You have to choose the paradigm (and therefore tool) that best matches the way you think about and express your solution to the problem. Hence if you want to make a box, don't use a wire mesh tool; do use OpenSCAD. OTOH if you want to make a sculpture of a bust, then don't use a constraint-based tool but do use a wire mesh tool.

The analogies with programming languages is, I hope, uncontroversial.

--- End quote ---

You refer to programming languages, yes open source 3D cad is still stuck there, like how I dabbled with 2D cad at school in a windows program that basically had a command line. These days serious 3D cad tools have a nice gui, it means that we can create as our imagination imagines rather than trying to remember syntax and it's easy and flexible.

The reason why Creo is so terrible is that it was very much a command line program that they shoe horned a GUI around. I read online that Creo is great when you know how to use it. I take this to mean that Creo is crap and once you know how to use it you won't admit to using something that has to be the winner of the worlds worse commercial GUI. FreeCAD follows directly in it's footsteps with the added bonus that it can't do much of the math required. I understand, the math is complex, even Solid Edge up until a few years ago would often complain of a "zero thickness manifold" this was code for, you have to surfaces that touch in an infinitesimally small point that is less than the smallest unit the software can work in, indeed 2 tangent cylinders don't actually share anything. FreeCAD has this sort of error constantly on anything sensible while it claims to be great, whilst also being at version 0.20.2, so go figure.

nctnico:

--- Quote from: Simon on May 16, 2023, 06:55:34 pm ---
--- Quote from: floobydust on May 15, 2023, 09:40:32 pm ---
How are we measuring the difficulty changing over, learning the new software?
If it's taking a long time, surely it's due to low IQ? How many hours are you allotting for the new staff to get up to speed?

I saw many well-educated, intelligent EE's choke when expected to figure it out on their own. Because CADD software complexity is ever increasing and most has old legacy and clutzy UI to make it harder. No EE likes to be in a new job and starting from scratch with the tools. Or even hired in the first place - employers want the skills right off the bat.
Try sit down with AutoCAD or SolidWorks and tell me you can pick that up in a few days - no, you need the courses on it and months of experience.

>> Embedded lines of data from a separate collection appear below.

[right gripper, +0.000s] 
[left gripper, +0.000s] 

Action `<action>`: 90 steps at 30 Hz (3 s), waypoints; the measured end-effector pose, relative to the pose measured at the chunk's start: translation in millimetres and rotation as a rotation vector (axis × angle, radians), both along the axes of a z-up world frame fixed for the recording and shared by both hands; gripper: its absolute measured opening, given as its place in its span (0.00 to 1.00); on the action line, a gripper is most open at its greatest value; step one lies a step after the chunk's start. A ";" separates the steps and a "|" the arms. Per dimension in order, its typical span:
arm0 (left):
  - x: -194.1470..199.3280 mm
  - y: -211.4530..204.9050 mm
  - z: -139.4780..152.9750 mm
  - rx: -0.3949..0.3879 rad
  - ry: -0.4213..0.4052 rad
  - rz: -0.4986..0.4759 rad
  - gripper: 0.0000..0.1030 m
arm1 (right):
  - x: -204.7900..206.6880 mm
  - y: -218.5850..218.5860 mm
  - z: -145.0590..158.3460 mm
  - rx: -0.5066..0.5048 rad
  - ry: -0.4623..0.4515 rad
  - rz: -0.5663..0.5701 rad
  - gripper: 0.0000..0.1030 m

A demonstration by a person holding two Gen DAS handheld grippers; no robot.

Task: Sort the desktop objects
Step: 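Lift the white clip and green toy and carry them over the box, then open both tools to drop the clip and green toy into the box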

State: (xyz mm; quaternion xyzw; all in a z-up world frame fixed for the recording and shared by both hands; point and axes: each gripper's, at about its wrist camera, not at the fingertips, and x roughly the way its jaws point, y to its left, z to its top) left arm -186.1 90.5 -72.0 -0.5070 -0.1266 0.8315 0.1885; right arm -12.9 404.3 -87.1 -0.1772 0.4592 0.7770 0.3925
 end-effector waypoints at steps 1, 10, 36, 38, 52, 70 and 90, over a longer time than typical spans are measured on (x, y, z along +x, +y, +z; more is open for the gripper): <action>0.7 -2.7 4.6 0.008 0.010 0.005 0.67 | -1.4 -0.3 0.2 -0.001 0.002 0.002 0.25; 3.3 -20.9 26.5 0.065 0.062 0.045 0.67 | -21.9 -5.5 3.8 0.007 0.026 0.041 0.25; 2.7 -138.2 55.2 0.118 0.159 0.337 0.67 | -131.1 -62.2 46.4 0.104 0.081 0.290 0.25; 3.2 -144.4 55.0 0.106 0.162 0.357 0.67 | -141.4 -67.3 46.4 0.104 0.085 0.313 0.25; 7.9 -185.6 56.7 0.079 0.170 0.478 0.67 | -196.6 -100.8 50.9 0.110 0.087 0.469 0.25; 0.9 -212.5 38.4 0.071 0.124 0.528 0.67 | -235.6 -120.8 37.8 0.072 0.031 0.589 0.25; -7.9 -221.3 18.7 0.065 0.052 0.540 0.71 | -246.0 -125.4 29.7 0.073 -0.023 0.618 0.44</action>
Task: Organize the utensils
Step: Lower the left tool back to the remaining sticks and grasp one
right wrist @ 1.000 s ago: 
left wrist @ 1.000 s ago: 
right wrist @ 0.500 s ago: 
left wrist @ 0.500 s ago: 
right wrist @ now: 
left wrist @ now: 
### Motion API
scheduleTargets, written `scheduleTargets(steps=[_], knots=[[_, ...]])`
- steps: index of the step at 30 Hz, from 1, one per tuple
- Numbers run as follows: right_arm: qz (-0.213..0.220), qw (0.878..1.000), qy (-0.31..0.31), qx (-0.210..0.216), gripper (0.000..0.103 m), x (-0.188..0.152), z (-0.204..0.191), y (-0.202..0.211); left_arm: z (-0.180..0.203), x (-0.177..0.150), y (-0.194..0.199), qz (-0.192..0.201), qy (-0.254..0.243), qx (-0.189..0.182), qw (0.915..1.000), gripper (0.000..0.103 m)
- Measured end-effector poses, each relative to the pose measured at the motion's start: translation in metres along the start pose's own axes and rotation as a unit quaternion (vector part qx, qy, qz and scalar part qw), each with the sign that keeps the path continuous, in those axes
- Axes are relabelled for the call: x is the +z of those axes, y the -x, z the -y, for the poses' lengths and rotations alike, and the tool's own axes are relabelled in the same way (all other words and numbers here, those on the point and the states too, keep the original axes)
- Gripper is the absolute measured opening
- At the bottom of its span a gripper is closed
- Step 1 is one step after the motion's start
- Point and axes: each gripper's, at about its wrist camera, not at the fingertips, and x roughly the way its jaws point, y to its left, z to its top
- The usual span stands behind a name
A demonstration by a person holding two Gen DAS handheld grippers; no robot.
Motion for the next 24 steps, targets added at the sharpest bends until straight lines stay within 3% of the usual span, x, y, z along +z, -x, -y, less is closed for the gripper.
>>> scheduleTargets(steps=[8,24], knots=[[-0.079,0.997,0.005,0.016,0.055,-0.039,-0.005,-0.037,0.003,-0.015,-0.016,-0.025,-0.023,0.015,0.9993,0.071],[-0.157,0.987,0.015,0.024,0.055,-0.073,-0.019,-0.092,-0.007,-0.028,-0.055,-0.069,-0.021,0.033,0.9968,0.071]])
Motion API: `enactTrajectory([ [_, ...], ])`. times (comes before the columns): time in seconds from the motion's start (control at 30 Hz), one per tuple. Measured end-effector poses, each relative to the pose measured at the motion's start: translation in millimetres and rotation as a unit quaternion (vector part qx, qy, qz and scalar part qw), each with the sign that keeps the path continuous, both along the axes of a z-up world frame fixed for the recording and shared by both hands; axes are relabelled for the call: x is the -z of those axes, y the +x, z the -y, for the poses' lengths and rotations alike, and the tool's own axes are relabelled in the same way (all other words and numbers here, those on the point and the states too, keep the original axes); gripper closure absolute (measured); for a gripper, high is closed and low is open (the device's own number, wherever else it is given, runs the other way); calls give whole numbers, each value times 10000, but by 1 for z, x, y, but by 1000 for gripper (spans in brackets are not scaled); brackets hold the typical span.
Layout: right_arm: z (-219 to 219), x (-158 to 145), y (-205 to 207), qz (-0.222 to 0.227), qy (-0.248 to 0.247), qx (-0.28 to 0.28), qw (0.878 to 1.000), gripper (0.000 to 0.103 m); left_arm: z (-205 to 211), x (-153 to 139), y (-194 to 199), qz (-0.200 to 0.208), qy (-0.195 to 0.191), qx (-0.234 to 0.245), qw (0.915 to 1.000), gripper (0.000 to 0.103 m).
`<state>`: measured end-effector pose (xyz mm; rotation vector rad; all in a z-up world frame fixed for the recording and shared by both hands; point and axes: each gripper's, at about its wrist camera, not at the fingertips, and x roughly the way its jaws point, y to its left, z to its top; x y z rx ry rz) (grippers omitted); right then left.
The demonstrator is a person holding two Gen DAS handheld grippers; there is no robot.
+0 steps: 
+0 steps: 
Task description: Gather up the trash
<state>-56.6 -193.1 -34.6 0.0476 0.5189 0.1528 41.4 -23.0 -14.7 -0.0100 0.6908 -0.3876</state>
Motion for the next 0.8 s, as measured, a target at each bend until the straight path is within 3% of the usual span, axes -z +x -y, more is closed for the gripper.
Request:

Still thinking a software change is not difficult - it trashed morale, needed new libraries built, and months before people were fluent, and even then slow going.
We are assuming it's no big deal to change over and I say careful, it may no longer be trivial.

--- End quote ---

I have found that by and large ECAD is the same process and methods most of the time. It's not too difficult to get the basics if you need to.

--- End quote ---
Until you want to do something complex and want to have the software to do the heavy lifting for you. I have worked with PCB layout tools you can get proficient with within a few days and with tools that litterally take weeks. But the investment of time in the latter pays back in spades for complex boards.